Schon zu Lebzeiten wurde Kaiser Franz Joseph I. mit einer nostalgischen Aura umgeben. Der Mann, der heldenhaft stoisch sein schweres Schicksal ertrug, als fescher Franzl seine Sissi innig liebte und verstand, als ein gütiger älterer Herr gesehen wurde und als archetypischer Landesvater, dessen Ende auch das der Monarchie einläutete. Autor: Simon Demmelhuber

Stand: 02.12.2022 | Archiv

02 Dezember

Freitag, 02. Dezember 2022

Autor(in): Simon Demmelhuber

Sprecher(in): Irina Wanka

Illustration: Tobias Kubald

Redaktion: Frank Halbach

Es reicht. Es ist genug! Europas Völker sind ihrer Herren überdrüssig. Sie wollen keine Knechte mehr sein, rechtlos, bespitzelt, unterdrückt und ausgepresst. Jahrzehnte schon fordern sie Freiheit, Menschenrechte, Parlamente und Verfassungen. Nichts davon haben sie bekommen. Sie sind nach wie vor Untertanen, noch immer geduckt, entmündigt und getreten. Es ist genug, es reicht.

Habsburg wankt

Im Februar 1848 jagt Frankreich erneut einen König davon, im März lodern Ungarn, Tschechien, Norditalien und die Staaten des deutschen Bundes: vive la république! Auch in Wien explodiert die Wut. Die Wut über einen autoritären Polizei- und Spitzelstaat, die Wut über gebrochene Versprechen, die Wut über Hunger, Elend, Willkür, über "Tyrannei und Pfaffentrug".

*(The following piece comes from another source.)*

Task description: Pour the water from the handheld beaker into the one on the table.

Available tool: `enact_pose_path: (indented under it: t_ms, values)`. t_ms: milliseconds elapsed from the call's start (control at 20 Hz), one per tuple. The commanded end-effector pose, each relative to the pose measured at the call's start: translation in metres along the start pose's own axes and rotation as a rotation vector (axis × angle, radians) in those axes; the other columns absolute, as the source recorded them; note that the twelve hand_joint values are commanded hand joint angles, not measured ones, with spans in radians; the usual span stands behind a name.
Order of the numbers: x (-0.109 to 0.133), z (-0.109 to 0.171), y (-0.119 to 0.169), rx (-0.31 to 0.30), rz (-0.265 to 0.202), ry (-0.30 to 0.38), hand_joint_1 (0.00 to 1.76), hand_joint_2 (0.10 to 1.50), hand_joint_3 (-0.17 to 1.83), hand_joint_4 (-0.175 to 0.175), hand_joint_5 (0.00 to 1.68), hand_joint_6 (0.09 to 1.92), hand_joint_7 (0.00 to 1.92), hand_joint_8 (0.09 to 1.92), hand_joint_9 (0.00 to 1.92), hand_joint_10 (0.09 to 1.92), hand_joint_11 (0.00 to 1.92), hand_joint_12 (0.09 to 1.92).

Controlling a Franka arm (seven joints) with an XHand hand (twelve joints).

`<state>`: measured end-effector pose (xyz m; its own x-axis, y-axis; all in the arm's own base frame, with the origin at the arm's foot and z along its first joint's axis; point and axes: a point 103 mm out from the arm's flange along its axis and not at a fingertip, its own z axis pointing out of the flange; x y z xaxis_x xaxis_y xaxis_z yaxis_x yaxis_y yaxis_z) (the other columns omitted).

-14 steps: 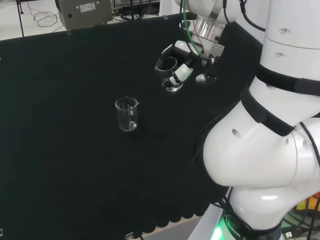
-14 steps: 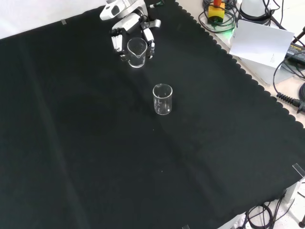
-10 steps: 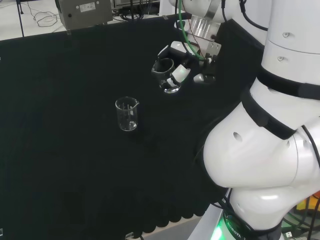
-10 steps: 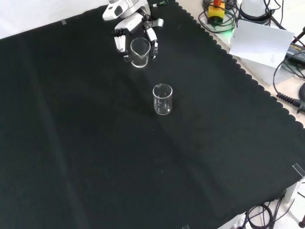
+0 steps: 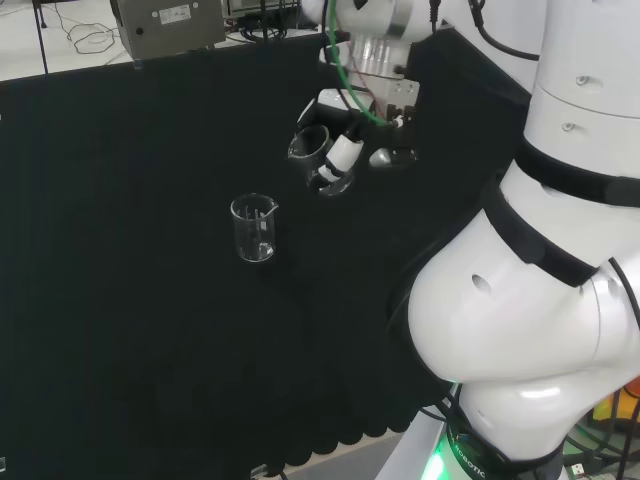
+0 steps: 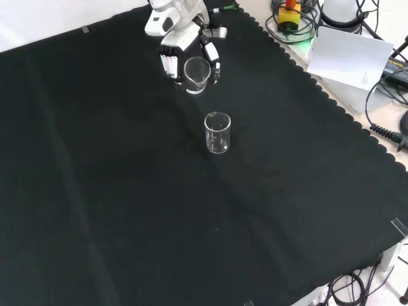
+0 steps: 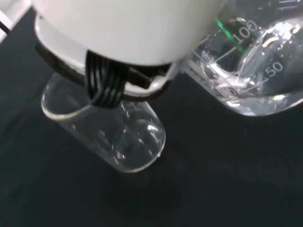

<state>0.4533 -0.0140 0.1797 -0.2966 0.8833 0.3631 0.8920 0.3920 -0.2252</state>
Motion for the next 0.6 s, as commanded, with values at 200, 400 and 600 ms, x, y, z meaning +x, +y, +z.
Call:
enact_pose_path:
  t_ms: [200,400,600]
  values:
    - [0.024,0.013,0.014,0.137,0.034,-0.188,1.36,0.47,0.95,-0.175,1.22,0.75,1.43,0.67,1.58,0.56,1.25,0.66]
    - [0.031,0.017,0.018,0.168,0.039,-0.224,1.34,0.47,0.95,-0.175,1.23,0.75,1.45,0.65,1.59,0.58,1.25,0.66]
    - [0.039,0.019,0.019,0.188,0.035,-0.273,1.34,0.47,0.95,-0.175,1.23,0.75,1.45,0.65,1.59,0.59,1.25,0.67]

Vereint mit Bauern, Bürgern und Studenten stürmen Arbeiter die Straßen, Ämter und Fabriken brennen, Schüsse fallen, Blut fließt, Menschen sterben. Diesmal ist es ernst. Diesmal wankt das Haus Habsburg, diesmal schwankt der Thron. Kaiser Ferdinand I. flieht erst nach Innsbruck, dann ins tschechische Olmütz. Zwar schlägt seine Armee daheim den Aufstand nieder, doch der morsche, ausgebrannte Mann ist nicht mehr zu halten. Von allen Seiten gedrängt, dankt er am 2. Dezember 1848 zugunsten seines blutjungen Neffen ab.

Erzherzog Franz wird an diesem Tag Franz Joseph I., Kaiser von Österreich, König von Ungarn und Böhmen, Herr über die Lombardei, Venetien, die Toskana, über Dalmatien, Kroatien, Slawonien, Galizien. Der knapp Achtzehnjährige besteigt den Thron noch im tschechischen Exil, verjagt von marodierenden Horden, die gottgefügte Prinzipien und die Majestät des Kaisers anzutasten wagten.

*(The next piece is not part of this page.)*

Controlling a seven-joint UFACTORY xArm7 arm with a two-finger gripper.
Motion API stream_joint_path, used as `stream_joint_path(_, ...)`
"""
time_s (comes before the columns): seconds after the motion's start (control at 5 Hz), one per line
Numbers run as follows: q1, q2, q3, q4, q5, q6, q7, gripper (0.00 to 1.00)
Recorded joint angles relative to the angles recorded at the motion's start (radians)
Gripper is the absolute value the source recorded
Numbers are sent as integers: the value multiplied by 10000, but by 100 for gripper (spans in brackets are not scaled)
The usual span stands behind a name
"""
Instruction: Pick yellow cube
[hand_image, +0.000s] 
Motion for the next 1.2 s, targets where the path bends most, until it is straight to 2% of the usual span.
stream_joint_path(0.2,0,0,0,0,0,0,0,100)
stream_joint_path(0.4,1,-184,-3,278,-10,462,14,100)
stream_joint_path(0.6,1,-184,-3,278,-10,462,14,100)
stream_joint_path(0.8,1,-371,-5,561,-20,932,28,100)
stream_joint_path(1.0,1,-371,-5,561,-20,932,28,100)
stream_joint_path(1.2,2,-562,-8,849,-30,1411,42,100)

Die Schmach sitzt tief, sie lässt ihn zeitlebens nicht los. 68 Jahre lang sucht Franz Joseph das Heil der Krone und ihrer Länder im Blick zurück; 68 lange Jahre stemmt er sich verbissen, während die Kaiserin reist und reitet und ihrem Körper das Altern verbietet, gegen den inneren und äußeren Zerfall des Habsburgerreichs.

Der Alte von Schönbrunn

Große Siege sind ihm dabei nicht vergönnt, die Verluste überwiegen. Der Bruder wird hingerichtet, der Sohn begeht Selbstmord, Attentäter töten die Kaiserin und den Thronfolger. Er verliert Venezien, die Lombardei, die Toskana, seine Völker streben nach Freiheit, die Deutschen gründen ihren Staat ohne Österreich, Gott kommt aus der Mode, Parlamente werden normal, Monarchen suspekt.

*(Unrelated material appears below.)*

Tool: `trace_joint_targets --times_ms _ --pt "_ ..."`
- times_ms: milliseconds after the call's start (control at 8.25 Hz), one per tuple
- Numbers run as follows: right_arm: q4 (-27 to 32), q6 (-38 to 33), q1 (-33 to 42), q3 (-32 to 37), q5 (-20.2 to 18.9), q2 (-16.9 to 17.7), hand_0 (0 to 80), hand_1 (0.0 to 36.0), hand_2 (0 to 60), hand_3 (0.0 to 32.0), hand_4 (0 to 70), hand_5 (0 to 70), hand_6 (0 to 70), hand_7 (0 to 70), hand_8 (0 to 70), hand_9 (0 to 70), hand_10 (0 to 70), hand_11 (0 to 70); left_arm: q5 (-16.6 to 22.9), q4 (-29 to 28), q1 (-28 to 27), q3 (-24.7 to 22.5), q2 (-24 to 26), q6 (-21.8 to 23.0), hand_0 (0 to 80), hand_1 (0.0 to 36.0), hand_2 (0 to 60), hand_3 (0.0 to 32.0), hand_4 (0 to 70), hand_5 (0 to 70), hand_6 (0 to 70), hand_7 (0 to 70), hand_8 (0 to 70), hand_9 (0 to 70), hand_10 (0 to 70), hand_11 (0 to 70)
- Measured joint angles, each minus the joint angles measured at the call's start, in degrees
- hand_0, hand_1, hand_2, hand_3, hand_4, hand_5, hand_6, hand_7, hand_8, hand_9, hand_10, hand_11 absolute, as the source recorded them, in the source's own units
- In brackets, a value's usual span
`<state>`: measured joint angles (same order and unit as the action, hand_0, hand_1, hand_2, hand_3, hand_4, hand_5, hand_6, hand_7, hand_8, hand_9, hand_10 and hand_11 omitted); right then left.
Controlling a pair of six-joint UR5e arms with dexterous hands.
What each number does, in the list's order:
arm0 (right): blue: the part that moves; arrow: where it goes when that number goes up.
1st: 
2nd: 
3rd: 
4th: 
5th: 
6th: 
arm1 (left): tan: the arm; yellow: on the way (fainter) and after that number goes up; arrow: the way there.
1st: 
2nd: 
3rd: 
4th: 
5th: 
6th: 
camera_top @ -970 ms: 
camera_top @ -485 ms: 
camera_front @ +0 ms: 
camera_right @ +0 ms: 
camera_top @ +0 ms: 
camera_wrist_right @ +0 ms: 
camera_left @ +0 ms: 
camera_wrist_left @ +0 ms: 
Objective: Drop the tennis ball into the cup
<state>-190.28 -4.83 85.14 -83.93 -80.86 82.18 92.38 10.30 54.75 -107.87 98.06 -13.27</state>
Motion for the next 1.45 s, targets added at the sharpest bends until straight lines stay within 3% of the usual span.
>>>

Alles gärt, gewaltige Kräfte pflügen die alte Ordnung um. Nur der Kaiser sitzt am Schreibtisch seines Arbeitszimmers unbewegt beim Aktenstudium, kratzt stoisch Vermerke mit Tinte und Feder auf Kanzleipapier, nimmt Paraden ab und geistert zunehmend alterseinsam seiner Entrückung ins Legendenhafte entgegen.

Franz Josephs Herrschaft endet, wie sie begann. Der "Alte von Schönbrunn" stirbt 1916 mitten in einem Krieg, der selbst noch die Asche dessen verbrennt, was er so sehr bewahren wollte. Vorbei, vergangen, wie er. Vieles war dieser Mann: ein Aktenfresser und Besserwisser, ein Autokrat, ein Pflichteiferer, ein Unbelehrbarer; nur volksnah war er niemals und Sissis herziger Zuckergussfranzl schon gar nicht.